(Entries taken from a collection)

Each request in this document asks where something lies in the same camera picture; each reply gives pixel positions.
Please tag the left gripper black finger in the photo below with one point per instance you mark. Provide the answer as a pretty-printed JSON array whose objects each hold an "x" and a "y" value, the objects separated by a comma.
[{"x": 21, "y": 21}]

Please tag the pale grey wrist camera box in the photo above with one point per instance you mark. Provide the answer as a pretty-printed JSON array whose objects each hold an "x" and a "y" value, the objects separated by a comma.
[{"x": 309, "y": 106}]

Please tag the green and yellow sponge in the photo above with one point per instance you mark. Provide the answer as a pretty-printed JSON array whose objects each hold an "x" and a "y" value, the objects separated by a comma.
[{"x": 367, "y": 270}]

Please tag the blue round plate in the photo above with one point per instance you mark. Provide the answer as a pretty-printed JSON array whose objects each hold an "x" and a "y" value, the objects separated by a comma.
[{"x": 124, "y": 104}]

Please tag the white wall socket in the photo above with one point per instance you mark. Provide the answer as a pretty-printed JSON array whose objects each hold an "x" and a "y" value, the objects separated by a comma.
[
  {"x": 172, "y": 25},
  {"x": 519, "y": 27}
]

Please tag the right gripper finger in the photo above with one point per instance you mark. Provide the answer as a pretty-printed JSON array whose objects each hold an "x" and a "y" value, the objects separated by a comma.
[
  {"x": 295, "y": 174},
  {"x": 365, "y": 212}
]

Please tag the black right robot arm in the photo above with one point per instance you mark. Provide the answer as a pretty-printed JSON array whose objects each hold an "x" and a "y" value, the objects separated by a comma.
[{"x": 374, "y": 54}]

* * *

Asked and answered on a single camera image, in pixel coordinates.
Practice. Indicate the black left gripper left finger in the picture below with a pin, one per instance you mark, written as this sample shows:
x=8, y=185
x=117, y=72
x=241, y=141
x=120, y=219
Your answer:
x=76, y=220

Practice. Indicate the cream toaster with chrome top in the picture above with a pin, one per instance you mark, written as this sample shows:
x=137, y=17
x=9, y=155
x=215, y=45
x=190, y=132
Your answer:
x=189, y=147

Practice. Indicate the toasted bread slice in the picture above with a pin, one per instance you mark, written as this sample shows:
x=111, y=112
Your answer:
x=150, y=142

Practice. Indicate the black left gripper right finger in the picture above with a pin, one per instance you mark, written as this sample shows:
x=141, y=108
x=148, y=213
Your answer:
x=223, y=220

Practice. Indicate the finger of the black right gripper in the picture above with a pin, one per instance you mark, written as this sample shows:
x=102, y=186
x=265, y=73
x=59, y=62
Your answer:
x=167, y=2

ASSIGNED TASK: Select and copy every line from the records that includes the word "Indicate".

ANSWER TO THIS TASK:
Practice. Indicate the black left gripper left finger in the picture below with a pin, one per instance you mark, written as this sample shows:
Practice. Indicate the cream toaster with chrome top in the picture above with a pin, one per instance you mark, written as this sample shows:
Practice. Indicate the toasted bread slice in the picture above with a pin, one per instance you mark, written as this sample shows:
Practice. Indicate the black left gripper right finger in the picture above with a pin, one per instance you mark, written as this sample shows:
Practice. Indicate the finger of the black right gripper in the picture above with a pin, one per instance you mark, written as this sample shows:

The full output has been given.